SUPPLIED DATA:

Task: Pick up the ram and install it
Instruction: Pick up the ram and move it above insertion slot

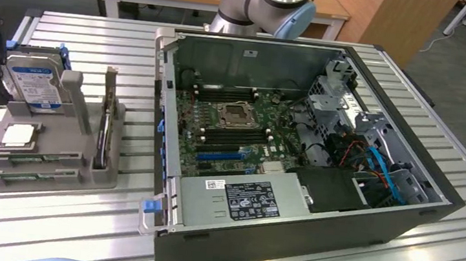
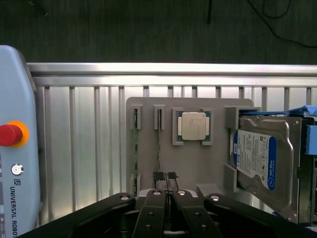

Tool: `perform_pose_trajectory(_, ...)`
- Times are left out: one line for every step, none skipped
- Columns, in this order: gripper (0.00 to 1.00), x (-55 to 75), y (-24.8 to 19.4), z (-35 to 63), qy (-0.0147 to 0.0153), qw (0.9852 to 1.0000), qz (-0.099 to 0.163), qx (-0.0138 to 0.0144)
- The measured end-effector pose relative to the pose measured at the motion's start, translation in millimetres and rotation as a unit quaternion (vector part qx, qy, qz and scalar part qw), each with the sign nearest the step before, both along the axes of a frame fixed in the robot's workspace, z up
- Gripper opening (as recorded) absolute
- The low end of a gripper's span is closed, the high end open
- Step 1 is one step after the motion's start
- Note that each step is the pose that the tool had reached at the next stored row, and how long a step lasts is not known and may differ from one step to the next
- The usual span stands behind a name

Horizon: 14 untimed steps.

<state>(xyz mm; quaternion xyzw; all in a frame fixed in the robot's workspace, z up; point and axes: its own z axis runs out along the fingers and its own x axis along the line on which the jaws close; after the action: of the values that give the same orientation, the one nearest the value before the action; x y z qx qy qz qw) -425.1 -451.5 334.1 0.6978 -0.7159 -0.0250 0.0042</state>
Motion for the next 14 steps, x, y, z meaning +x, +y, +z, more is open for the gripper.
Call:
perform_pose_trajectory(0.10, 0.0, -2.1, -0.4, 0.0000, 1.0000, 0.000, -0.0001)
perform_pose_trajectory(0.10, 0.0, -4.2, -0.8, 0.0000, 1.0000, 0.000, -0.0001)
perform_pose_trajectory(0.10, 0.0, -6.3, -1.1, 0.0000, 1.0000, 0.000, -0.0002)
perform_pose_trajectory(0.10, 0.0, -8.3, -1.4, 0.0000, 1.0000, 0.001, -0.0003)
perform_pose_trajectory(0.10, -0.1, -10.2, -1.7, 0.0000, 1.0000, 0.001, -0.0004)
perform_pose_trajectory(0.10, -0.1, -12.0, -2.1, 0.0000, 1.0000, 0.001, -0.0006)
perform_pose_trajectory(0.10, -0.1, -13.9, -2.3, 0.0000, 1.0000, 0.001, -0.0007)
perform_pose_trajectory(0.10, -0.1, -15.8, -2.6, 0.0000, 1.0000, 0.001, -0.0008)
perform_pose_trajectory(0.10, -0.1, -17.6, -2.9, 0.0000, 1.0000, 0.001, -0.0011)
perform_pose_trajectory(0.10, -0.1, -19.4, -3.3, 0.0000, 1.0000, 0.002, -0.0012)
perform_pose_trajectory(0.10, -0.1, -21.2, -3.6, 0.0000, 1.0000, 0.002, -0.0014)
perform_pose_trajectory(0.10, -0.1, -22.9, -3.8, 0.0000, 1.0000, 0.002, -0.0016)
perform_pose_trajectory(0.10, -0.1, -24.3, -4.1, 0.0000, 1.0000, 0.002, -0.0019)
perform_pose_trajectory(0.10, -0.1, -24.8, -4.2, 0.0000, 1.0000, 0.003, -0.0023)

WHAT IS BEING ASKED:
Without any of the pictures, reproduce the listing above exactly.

OUTPUT:
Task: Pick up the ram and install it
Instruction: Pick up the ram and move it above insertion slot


Tool: `perform_pose_trajectory(_, ...)`
- Times are left out: one line for every step, none skipped
- Columns, in this order: gripper (0.00 to 1.00), x (-55 to 75), y (-24.8 to 19.4), z (-35 to 63), qy (-0.0147 to 0.0153), qw (0.9852 to 1.0000), qz (-0.099 to 0.163), qx (-0.0138 to 0.0144)
- The measured end-effector pose relative to the pose measured at the motion's start, translation in millimetres and rotation as a unit quaternion (vector part qx, qy, qz and scalar part qw), each with the sign nearest the step before, both along the axes of a frame fixed in the robot's workspace, z up
- Gripper opening (as recorded) absolute
- The low end of a gripper's span is closed, the high end open
- Step 1 is one step after the motion's start
- Note that each step is the pose that the tool had reached at the next stored row, and how long a step lasts is not known and may differ from one step to the next
- The usual span stands behind a name

Horizon: 14 untimed steps.

<state>(xyz mm; quaternion xyzw; all in a frame fixed in the robot's workspace, z up; point and axes: its own z axis runs out along the fingers and its own x axis along the line on which the jaws close; after the action: of the values that give the same orientation, the one nearest the value before the action; x y z qx qy qz qw) -425.1 -451.5 334.1 0.6978 -0.7159 -0.0250 0.0042</state>
Motion for the next 14 steps, x, y, z meaning +x, +y, +z, more is open for the gripper.
Call:
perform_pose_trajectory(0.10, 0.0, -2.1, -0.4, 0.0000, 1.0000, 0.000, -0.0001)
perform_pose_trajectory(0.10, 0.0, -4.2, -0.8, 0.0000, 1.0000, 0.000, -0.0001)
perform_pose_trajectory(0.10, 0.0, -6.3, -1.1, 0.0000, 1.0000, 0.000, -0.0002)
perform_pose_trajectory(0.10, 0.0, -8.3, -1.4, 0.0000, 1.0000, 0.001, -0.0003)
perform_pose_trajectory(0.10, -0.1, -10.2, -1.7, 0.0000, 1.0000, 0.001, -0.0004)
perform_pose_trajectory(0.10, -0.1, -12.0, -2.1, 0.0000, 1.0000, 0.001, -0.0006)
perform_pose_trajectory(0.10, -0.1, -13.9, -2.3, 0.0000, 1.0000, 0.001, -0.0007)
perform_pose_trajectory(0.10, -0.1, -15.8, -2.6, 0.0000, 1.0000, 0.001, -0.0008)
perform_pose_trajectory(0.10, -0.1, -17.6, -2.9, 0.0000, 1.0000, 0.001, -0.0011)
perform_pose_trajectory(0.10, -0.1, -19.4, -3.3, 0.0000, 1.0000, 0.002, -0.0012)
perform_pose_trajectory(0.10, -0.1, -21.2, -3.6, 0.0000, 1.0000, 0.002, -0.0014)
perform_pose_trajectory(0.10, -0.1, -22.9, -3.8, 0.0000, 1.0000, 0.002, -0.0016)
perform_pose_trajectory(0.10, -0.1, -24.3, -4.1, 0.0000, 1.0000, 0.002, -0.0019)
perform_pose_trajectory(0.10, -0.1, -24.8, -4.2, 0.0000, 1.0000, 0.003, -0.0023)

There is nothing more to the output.